In a statement, the FBI said it “continues to work with our state and local partners in identifying the sender of the emails. At this point in time, we do not consider these threats to be credible, there is no nexus to terrorism, and there is no threat to public safety. As always, we urge the public to remain vigilant and report suspicious activity to law enforcement.”

A spokesperson for the JCC Association said emails were sent to JCCs in New York, New Jersey, the District of Columbia and 20 other states. No JCCs in the New York City or Long Island were threatened, but there were threatening emails sent to 18 JCCs elsewhere in the state, including Albany, Tarrytown and New Rochelle. The Albany JCC is believed to be the only one that evacuated its building. Police dogs were used to help search the building.

Gov. Andrew Cuomo visited the building after the evacuation and noted that there have been “42 incidents of anti-Semitism in this state this past couple of months, so it’s not getting better, it’s only getting worse. … It’s not just an anti-Semitic attack. You have children who go to the JCC. You have gym facilities here. So, you are really threatening children. It is one of the most heinous things you can do. And again, it is fear and it is terror. That is all it is — terror.”

There were no additional threats to JCCs on Monday.

Rick Lewis, CEO of the Mid-Island Y JCC in Plainview and the Suffolk Y JCC in Commack, both on Long Island, said he first heard about the email threats late Sunday morning and although he did not receive such an email, he immediately joined his staff in a walk-through of both buildings. He said he then called Nassau County Police Commissioner Patrick Ryder to request assistance.

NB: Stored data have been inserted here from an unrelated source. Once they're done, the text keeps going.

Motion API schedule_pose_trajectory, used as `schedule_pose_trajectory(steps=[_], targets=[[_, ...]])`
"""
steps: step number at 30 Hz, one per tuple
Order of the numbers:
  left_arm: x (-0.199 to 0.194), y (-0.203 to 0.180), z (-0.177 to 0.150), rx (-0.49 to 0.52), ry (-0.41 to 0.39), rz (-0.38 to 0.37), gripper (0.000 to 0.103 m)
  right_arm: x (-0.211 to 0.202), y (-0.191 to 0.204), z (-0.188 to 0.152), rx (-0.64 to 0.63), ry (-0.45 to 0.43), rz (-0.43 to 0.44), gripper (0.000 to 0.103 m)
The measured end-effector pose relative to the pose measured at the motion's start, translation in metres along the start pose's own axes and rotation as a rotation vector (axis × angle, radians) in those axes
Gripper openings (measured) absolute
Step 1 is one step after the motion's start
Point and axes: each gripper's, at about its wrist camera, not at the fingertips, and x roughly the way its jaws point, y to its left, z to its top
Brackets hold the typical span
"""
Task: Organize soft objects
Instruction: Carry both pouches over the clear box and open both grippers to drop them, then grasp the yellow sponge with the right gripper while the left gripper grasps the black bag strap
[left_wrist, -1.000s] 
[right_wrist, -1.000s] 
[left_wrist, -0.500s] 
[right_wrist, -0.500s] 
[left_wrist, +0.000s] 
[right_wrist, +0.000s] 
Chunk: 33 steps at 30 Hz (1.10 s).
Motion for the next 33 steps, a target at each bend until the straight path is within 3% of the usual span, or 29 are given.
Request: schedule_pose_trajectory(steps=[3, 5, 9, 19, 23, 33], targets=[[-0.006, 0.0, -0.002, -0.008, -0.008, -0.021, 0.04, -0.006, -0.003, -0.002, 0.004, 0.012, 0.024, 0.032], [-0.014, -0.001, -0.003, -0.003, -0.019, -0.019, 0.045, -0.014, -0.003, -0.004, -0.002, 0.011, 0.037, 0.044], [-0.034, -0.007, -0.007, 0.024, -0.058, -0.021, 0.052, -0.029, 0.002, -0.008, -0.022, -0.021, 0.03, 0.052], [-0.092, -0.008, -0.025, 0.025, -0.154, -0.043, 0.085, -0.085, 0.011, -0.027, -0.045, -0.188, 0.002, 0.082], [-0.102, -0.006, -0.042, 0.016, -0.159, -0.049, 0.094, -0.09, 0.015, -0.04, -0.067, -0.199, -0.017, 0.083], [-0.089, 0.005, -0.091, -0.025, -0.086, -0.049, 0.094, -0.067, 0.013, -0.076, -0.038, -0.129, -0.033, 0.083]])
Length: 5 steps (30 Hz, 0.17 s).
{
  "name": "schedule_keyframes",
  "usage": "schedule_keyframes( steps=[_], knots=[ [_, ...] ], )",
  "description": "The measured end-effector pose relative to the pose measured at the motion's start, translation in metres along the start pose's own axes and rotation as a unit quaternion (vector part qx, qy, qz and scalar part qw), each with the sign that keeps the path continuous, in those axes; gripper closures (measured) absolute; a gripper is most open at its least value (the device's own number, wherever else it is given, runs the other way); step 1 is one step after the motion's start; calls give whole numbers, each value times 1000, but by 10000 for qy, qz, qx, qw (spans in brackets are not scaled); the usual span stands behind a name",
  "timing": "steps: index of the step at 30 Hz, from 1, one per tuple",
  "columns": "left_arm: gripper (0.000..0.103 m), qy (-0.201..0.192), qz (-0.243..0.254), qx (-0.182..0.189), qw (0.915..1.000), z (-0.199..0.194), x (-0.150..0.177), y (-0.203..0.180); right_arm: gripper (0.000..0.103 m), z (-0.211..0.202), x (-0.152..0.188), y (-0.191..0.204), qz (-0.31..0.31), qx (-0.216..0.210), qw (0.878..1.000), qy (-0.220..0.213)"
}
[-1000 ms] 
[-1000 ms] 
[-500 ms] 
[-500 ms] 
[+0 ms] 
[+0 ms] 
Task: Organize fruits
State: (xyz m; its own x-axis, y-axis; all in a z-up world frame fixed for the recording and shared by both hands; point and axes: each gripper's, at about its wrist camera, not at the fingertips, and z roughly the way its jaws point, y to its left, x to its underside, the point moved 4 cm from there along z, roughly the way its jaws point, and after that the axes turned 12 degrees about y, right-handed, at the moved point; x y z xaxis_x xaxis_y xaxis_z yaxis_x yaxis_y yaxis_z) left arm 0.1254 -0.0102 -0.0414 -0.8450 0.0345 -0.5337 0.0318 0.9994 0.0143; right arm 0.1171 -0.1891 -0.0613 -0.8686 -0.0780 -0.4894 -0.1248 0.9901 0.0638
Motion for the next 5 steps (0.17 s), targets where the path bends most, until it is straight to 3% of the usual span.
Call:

“He verified for us that all the other reports we were hearing were correct — that the emails were unfounded and there was no reason to raise an alarm but to always be vigilant in the buildings,” Lewis said. “We did an extra check of the buildings at night, set the alarms and did another check of the buildings – both inside and outside – the next morning before we opened. We have security at the buildings anytime they are open.” 

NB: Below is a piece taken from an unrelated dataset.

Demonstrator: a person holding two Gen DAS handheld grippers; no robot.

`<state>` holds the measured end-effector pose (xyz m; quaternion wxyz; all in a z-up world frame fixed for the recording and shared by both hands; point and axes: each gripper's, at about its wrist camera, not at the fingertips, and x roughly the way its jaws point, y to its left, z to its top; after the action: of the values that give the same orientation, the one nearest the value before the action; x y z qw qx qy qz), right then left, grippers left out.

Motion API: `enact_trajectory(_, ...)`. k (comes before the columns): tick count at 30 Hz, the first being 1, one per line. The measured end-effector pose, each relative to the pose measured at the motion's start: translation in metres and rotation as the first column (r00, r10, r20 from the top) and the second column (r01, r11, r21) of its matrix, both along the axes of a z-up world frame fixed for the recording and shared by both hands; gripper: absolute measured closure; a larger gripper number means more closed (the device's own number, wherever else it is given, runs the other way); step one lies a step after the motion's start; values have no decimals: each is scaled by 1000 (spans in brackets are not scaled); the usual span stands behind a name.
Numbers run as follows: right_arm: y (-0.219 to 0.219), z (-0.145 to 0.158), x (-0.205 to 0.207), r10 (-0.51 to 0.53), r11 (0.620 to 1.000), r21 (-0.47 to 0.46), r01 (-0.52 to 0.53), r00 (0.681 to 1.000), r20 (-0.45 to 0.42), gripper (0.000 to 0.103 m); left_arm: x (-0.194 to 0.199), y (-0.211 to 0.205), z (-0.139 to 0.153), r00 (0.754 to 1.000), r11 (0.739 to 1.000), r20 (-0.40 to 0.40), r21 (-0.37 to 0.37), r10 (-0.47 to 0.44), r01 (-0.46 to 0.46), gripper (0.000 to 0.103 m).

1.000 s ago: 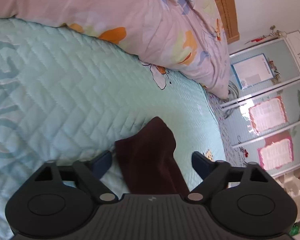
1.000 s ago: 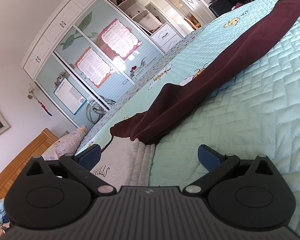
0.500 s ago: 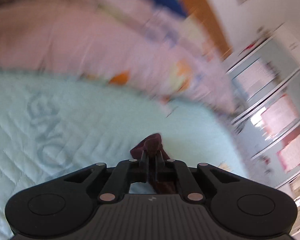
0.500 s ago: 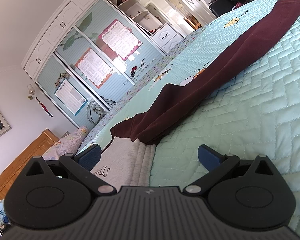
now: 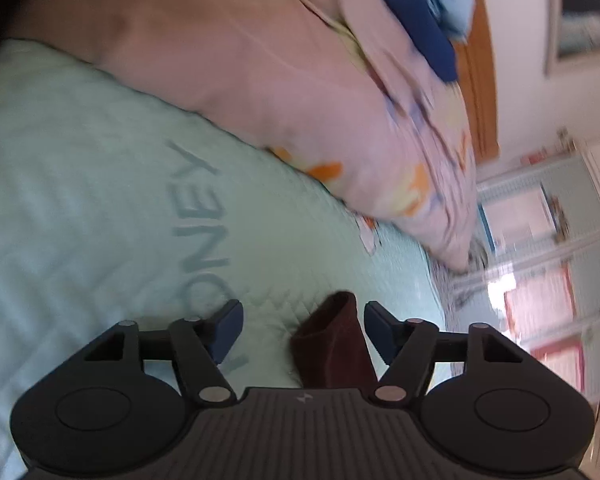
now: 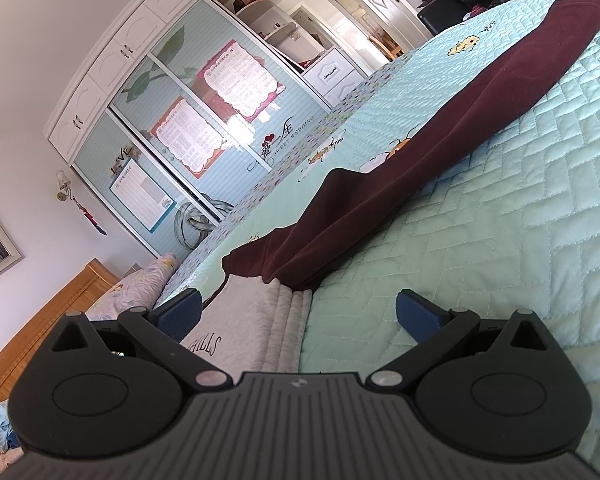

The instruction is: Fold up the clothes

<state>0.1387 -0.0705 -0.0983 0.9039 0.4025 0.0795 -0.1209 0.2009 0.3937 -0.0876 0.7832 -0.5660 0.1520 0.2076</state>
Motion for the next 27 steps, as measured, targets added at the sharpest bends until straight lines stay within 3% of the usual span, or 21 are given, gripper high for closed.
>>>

He noted that these procedures had been put into effect at all JCCs in the country following a wave of more than 2,000 bomb threats made to JCCs in the U.S. and at least five other countries in early 2017. All but about a half-dozen were linked to a 19-year-old Jewish Israeli-American, Michael Kadar, who was arrested in March 2017 in Ashkelon, Israel. He had used “advanced technologies” to disguise his voice and mask the fact that his calls were coming from Israel. His defense attorney said he had a brain tumor that may have influenced his behavior; he had been rejected from enlistment in the Israel Defense Forces because of mental health issues.

Last weekend’s email bomb threats were sent just a day after the New Jersey Office of Homeland Security and Preparedness raised the threat posed by white supremacist extremists from “moderate” to “high,” the topmost category for threat levels for any extremist group in the state. The only other groups in the state with a “high” threat level are homegrown violent extremists. More than a dozen other extremist groups, including Boko Haram, ISIS and black separatist extremists, have lower threat levels.

The state’s annual Terrorism Threat Assessment report released last Friday stated: “Some white supremacist extremists argue that participating in mass attacks or creating other forms of chaos will accelerate the imminent and necessary collapse of society in order to build a racially pure nation.”

A spokesman for the Office of Homeland Security said no immediate link had been found between the increase in the threat level and the email threats. And Brian Levin, director of the Center for the Study of Hate and Extremism at California State University San Bernadino, said in an email interview that although “white supremacists have undertaken bombing plots and bomb threats [in the past], so have a lot of others.”

He noted that white supremacists nationwide killed at least 26 people last year.

Just two weeks ago, the Anti-Defamation League released a report that found that the number of times hate groups left flyers, stickers and posters and other handouts more than doubled between 2018 and 2019 – growing from 1,214 to 2,713 incidents.